STORED DATA —

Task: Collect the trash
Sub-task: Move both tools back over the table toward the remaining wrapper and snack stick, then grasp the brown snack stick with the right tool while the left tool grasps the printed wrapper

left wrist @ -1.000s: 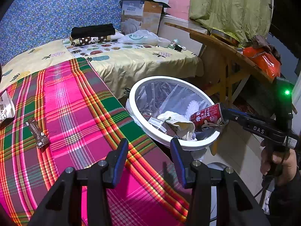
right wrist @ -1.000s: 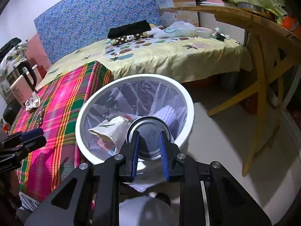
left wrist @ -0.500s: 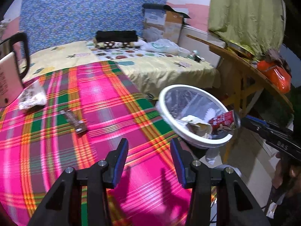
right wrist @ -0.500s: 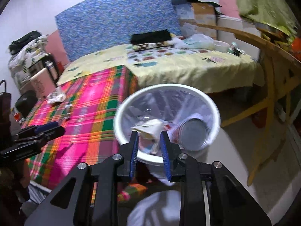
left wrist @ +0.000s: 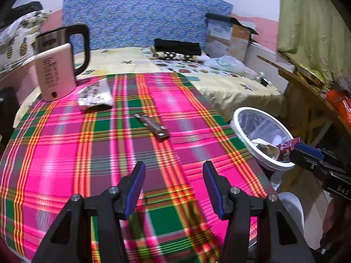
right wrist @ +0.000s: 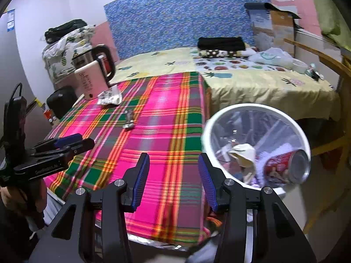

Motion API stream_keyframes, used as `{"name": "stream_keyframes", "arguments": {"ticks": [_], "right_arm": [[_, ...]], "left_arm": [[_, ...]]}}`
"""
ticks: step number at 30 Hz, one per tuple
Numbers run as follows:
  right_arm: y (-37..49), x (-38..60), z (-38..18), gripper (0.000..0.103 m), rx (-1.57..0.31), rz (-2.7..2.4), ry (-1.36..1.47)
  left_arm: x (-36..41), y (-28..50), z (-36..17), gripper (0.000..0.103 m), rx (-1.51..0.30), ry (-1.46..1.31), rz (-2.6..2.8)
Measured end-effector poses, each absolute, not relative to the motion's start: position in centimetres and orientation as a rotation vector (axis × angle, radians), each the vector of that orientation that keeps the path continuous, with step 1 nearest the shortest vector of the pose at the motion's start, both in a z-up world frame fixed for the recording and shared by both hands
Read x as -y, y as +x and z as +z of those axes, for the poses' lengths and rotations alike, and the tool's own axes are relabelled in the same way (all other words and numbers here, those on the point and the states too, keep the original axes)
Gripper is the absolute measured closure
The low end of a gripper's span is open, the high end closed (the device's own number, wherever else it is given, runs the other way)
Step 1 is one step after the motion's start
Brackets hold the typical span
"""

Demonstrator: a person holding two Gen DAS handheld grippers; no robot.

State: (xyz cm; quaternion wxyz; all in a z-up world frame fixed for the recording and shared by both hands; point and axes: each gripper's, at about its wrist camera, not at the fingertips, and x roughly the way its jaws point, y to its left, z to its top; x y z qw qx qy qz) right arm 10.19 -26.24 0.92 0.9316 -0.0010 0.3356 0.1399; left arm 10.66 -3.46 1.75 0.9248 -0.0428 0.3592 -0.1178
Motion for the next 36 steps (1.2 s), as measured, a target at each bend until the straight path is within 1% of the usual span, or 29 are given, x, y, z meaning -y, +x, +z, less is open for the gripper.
{"name": "stream_keyframes", "arguments": {"ticks": [16,29,36], "right_arm": [[11.5,21.7,0.4,0.056,-0.731,0.376,-0.094],[13.5,18.1,0.4,0.056,-0.749,0.465,-0.159],[16.2,16.0,0.0,0.056,-0.767,0.495,-0.179]], "left_arm": [[0.0,10.6,1.7,0.047,-0.723,-0.101,-0.137],[-3.4,12.5,1.3,0.047,-0.724,-0.107,-0.058],[-5.7,14.9,1.3,0.047,-0.732,-0.104,-0.074]]}}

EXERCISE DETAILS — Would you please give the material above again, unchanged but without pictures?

ANSWER SECTION —
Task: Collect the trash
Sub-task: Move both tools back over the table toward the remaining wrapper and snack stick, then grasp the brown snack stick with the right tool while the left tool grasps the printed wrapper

left wrist @ -1.000s: 
right wrist @ -1.000s: 
left wrist @ -0.500s: 
right wrist @ -0.500s: 
left wrist @ +0.000s: 
right wrist @ +0.000s: 

Motion API stream_keyframes, used as `{"name": "stream_keyframes", "arguments": {"ticks": [_], "right_arm": [[_, ...]], "left_arm": [[_, ...]]}}`
"""
ticks: step number at 30 Hz, one per tuple
Numbers run as follows:
  right_arm: y (-37..49), x (-38..60), z (-38..18), gripper (0.000..0.103 m), rx (-1.57..0.31), rz (-2.7..2.4), ry (-1.36..1.47)
  left_arm: x (-36..41), y (-28..50), z (-36..17), gripper (0.000..0.103 m), rx (-1.51..0.30), ry (-1.46..1.31), rz (-2.6..2.8)
Measured end-effector poses, each absolute, not relative to the motion's start: position in centimetres and orientation as a rotation vector (axis × angle, radians), each the vector of that orientation that keeps the path continuous, with step 1 nearest the shortest vector of the pose at the motion's start, both in a z-up world frame fixed for the recording and shared by both hands
Read x as -y, y as +x and z as +z of those axes, for the poses' lengths and rotations alike, and the tool's own axes are relabelled in the same way (all other words and numbers here, those on the point and the states too, keep the original axes)
Gripper is the absolute measured closure
The low end of a gripper's span is open, the high end closed (the device's own number, wherever else it is given, runs the other way)
Step 1 is one step after the motion's start
Brackets hold the typical span
"""

Demonstrator: a person holding two Gen DAS handheld grippers; no robot.

State: (xyz cm; quaternion wxyz; all in a z-up world frame fixed for the recording and shared by both hands; point and axes: each gripper's, at about its wrist camera, not at the fingertips, and x roughly the way its jaws point, y to its left, z to its top; x y z qw qx qy qz) right arm 10.19 -26.24 0.92 0.9316 -0.0010 0.3356 0.1399; left arm 10.66 -3.46 1.75 0.9248 -0.0428 0.3592 -0.1178
Motion for the next 36 steps (1.2 s), as measured, a target at each bend until the straight path is within 1% of the usual span, or 29 are given, x, y, z meaning -y, +x, +z, less is open for the gripper.
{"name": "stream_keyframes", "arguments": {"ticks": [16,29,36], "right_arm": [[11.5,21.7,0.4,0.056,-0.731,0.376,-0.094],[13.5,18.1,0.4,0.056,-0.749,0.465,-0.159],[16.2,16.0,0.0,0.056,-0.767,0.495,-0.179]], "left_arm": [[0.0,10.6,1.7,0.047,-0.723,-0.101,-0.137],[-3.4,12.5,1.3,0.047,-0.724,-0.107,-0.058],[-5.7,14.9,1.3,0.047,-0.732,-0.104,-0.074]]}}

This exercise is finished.